福島県からの避難者へ悪質な差別相次ぐ

 東日本大震災と福島第一原子力発電事故の影響で福島県外に避難した被災者に対し、差別的ともとれる悪質な仕打ちをおこなう心ない者が相次いでいるというニュースが流れています。


 『読売新聞』2011年4月21日付『福島ナンバー拒否、教室で陰口…風評被害に苦悩』が、差別的対応の一端を紹介しています。
 学校関係だけでも、以下のような内容が紹介されていました。

 「福島県から来たことを隠しますか」。福島県南相馬市の男子児童は千葉県内の小学校への転入手続きで、教師からこう聞かれた。母親は意味がよく分からずに「隠さなくていい」と答えた。男児の席は教卓の前で左右は空席になっていた。

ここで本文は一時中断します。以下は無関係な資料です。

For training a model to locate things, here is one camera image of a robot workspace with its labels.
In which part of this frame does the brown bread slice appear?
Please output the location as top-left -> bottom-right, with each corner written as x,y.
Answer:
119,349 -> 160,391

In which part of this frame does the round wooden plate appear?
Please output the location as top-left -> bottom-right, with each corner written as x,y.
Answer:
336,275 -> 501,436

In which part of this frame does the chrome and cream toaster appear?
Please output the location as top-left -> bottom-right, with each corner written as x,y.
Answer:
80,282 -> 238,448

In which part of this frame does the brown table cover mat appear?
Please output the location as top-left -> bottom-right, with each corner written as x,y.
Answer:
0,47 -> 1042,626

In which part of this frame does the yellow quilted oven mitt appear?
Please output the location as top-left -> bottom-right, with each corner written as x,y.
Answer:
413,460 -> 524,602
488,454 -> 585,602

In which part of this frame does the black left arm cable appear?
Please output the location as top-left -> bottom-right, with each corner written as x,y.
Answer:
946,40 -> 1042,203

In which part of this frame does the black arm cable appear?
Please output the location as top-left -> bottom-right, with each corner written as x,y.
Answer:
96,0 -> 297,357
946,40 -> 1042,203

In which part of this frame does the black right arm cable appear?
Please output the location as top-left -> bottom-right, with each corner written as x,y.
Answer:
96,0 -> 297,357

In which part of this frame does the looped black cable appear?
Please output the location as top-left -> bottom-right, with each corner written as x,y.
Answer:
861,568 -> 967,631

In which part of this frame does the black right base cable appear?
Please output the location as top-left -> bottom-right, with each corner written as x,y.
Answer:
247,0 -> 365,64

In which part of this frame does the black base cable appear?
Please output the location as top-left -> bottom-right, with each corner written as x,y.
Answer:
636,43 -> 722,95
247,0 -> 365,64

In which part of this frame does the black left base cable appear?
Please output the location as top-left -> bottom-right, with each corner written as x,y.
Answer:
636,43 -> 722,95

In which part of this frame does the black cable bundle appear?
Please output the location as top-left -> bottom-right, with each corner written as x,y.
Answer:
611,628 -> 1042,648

 日本弁護士連合会によると、母親は弁護士に相談し、「原発事故による一時転入なので学校に改善を求めると子供が居づらくなる」と話したという。
 南相馬市から群馬県へ避難した小学生の女子児童は、「福島県から来た」とクラスの子供から避けられたり、陰口を言われたりして不登校になった。
 千葉県船橋市教委は、南相馬市から来た小学生の兄弟が嫌がらせを受けたとする連絡があり、「子供たちに避難者の気持ちを考えるよう指導するように」と小中学校に通知を出した。

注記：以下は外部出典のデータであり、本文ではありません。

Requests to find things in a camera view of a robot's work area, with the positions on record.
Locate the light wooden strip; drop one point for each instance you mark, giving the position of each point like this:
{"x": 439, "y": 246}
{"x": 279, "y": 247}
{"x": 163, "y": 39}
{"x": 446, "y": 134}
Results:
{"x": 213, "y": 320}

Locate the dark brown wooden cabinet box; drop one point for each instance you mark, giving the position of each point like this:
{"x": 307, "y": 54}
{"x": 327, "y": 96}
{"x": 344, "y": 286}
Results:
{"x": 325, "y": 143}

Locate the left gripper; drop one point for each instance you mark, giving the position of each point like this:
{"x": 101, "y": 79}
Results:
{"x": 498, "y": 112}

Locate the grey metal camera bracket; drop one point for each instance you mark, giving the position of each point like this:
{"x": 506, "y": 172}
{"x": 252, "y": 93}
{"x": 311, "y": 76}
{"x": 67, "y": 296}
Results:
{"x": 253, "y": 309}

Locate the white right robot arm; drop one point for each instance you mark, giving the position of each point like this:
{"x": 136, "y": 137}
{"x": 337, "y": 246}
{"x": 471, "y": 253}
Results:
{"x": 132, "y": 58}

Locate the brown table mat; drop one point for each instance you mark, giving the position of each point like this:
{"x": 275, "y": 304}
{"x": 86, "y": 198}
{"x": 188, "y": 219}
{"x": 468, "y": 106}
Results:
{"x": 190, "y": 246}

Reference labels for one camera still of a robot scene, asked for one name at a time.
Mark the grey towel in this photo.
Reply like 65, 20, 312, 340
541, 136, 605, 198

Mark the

 記事での最初の事例は学校ぐるみで組織的におこなったいじめ・差別であり、きわめて悪質です。また2番目・3番目の事例についても、周りの大人の差別的な対応が子どもにも影響していることが考えられます。
 記事ではこのほか、一般社会での対応として、福島県いわき市内の運送会社が取引先から「いわきナンバーでくるな」と指示されたことも紹介されています。

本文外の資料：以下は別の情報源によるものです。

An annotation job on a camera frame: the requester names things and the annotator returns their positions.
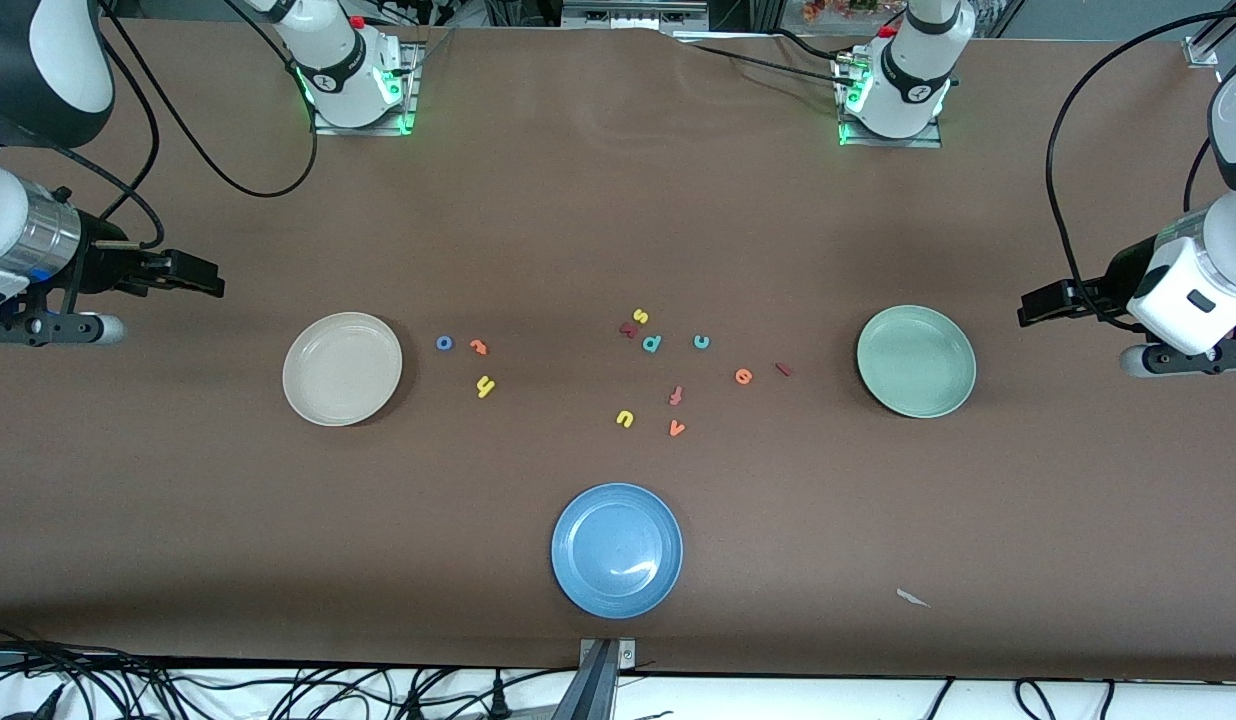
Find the green plate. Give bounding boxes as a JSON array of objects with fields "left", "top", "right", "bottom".
[{"left": 856, "top": 304, "right": 977, "bottom": 419}]

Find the beige brown plate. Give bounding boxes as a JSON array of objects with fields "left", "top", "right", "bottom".
[{"left": 282, "top": 312, "right": 404, "bottom": 428}]

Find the orange flower decoration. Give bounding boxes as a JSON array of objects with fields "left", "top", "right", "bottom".
[{"left": 801, "top": 0, "right": 879, "bottom": 23}]

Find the brown table cover sheet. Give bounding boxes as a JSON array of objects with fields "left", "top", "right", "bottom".
[{"left": 0, "top": 18, "right": 1236, "bottom": 681}]

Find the blue plate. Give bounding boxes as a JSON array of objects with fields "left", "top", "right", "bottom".
[{"left": 551, "top": 483, "right": 684, "bottom": 620}]

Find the grey power strip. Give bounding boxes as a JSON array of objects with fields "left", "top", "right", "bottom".
[{"left": 561, "top": 0, "right": 709, "bottom": 29}]

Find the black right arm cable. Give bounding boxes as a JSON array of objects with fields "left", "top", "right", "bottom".
[{"left": 78, "top": 0, "right": 319, "bottom": 251}]

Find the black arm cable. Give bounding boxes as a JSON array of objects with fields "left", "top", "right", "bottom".
[
  {"left": 1046, "top": 5, "right": 1236, "bottom": 323},
  {"left": 78, "top": 0, "right": 319, "bottom": 251}
]

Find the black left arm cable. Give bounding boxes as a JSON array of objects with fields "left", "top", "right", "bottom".
[{"left": 1046, "top": 5, "right": 1236, "bottom": 323}]

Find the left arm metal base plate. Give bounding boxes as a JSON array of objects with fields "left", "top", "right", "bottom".
[{"left": 836, "top": 52, "right": 944, "bottom": 150}]

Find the aluminium frame profile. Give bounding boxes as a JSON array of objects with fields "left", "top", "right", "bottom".
[{"left": 1183, "top": 10, "right": 1236, "bottom": 67}]

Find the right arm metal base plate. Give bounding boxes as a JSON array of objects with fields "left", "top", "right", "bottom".
[{"left": 311, "top": 42, "right": 421, "bottom": 137}]

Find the black base cable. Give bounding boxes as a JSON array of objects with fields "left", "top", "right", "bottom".
[
  {"left": 690, "top": 42, "right": 847, "bottom": 85},
  {"left": 768, "top": 28, "right": 851, "bottom": 63}
]

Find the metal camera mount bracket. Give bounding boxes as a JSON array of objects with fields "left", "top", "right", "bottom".
[{"left": 553, "top": 637, "right": 637, "bottom": 720}]

 『読売新聞』では「風評被害」と抑えた書き方をしていたすが、実態は悪質な差別であり人権侵害だといえます。
 こういう悪質な対応をおこなっている企業や学校については記事では伏せられていますが、こういう企業・学校は組織名や所在地を積極的に公開すべきです。こういう主張をすると、当該企業や学校の関係者は「報道被害・自分たちへの人権侵害」などと見当はずれの主張を振りかざすことも多くあります。しかし自分たちの人権侵害加害行為を棚に上げて「人権侵害の被害者」面するようなそんな主張は、人権概念の曲解・悪用に過ぎません。
 自分たちのしたことが正しいというのなら、自分たちの行為が社会的に知られたところでどうということがないでしょうし、他人に知られて都合が悪いことなら最初からしなければいいだけのことです。またこういう悪質な企業・学校の公表は、福島県からの避難者の人権を守ることにもつながります。